Enum regex_automata::nfa::thompson::builder::State

source ·
enum State {
    Empty {
        next: StateID,
    },
    ByteRange {
        trans: Transition,
    },
    Sparse {
        transitions: Vec<Transition>,
    },
    Look {
        look: Look,
        next: StateID,
    },
    CaptureStart {
        pattern_id: PatternID,
        group_index: SmallIndex,
        next: StateID,
    },
    CaptureEnd {
        pattern_id: PatternID,
        group_index: SmallIndex,
        next: StateID,
    },
    Union {
        alternates: Vec<StateID>,
    },
    UnionReverse {
        alternates: Vec<StateID>,
    },
    Fail,
    Match {
        pattern_id: PatternID,
    },
}
Expand description

An intermediate NFA state used during construction.

During construction of an NFA, it is often convenient to work with states that are amenable to mutation and other carry more information than we otherwise need once an NFA has been built. This type represents those needs.

Once construction is finished, the builder will convert these states to a nfa::thompson::State. This conversion not only results in a simpler representation, but in some cases, entire classes of states are completely removed (such as State::Empty).

Variants§

§

Empty

An empty state whose only purpose is to forward the automaton to another state via an unconditional epsilon transition.

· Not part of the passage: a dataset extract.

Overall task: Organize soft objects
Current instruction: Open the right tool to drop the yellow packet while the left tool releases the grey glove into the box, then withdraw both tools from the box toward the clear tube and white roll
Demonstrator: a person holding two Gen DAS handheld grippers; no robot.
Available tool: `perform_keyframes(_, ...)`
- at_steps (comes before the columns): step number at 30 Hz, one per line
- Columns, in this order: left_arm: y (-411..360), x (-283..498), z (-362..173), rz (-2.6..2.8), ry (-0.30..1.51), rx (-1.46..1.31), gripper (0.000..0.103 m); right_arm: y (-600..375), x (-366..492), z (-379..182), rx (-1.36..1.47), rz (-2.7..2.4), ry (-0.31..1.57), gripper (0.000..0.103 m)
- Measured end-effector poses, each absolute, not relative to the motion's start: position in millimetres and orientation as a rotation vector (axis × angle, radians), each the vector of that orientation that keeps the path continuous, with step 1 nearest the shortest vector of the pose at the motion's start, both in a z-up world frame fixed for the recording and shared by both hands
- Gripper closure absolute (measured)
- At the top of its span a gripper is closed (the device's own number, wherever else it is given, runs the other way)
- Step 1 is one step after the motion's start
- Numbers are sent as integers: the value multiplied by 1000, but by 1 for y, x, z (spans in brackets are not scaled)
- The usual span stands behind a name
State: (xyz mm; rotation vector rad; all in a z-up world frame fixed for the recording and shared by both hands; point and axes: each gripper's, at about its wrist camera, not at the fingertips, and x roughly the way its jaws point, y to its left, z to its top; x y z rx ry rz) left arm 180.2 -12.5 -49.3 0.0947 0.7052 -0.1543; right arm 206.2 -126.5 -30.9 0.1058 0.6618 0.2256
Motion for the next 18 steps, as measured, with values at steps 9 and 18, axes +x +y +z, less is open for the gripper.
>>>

Unconditional epsilon transitions are quite useful during the construction of an NFA, as they permit the insertion of no-op placeholders that make it easier to compose NFA sub-graphs. When the Thompson NFA builder produces a final NFA, all unconditional epsilon transitions are removed, and state identifiers are remapped accordingly.

Fields

§next: StateID

The next state that this state should transition to.

§

ByteRange

A state that only transitions to another state if the current input byte is in a particular range of bytes.

Fields

§

Sparse

A state with possibly many transitions, represented in a sparse fashion. Transitions must be ordered lexicographically by input range and be non-overlapping. As such, this may only be used when every transition has equal priority. (In practice, this is only used for encoding large UTF-8 automata.) In contrast, a Union state has each alternate in order of priority. Priority is used to implement greedy matching and also alternations themselves, e.g., abc|a where abc has priority over a.

To clarify, it is possible to remove Sparse and represent all things that Sparse is used for via Union. But this creates a more bloated NFA with more epsilon transitions than is necessary in the special case of character classes.

Fields

§transitions: Vec<Transition>
§

Look

A conditional epsilon transition satisfied via some sort of look-around.

Fields

§look: Look
§next: StateID
§

CaptureStart

An empty state that records the start of a capture location. This is an unconditional epsilon transition like Empty, except it can be used to record position information for a capture group when using the NFA for search.

Fields

§pattern_id: PatternID

The ID of the pattern that this capture was defined.

§group_index: SmallIndex

The capture group index that this capture state corresponds to. The capture group index is always relative to its corresponding pattern. Therefore, in the presence of multiple patterns, both the pattern ID and the capture group index are required to uniquely identify a capturing group.

§next: StateID

The next state that this state should transition to.

§

CaptureEnd

An empty state that records the end of a capture location. This is an unconditional epsilon transition like Empty, except it can be used to record position information for a capture group when using the NFA for search.

Fields

§pattern_id: PatternID

The ID of the pattern that this capture was defined.

§group_index: SmallIndex

The capture group index that this capture state corresponds to. The capture group index is always relative to its corresponding pattern. Therefore, in the presence of multiple patterns, both the pattern ID and the capture group index are required to uniquely identify a capturing group.

§next: StateID

The next state that this state should transition to.

§

Union

An alternation such that there exists an epsilon transition to all states in alternates, where matches found via earlier transitions are preferred over later transitions.

Fields

§alternates: Vec<StateID>
§

UnionReverse

An alternation such that there exists an epsilon transition to all states in alternates, where matches found via later transitions are preferred over earlier transitions.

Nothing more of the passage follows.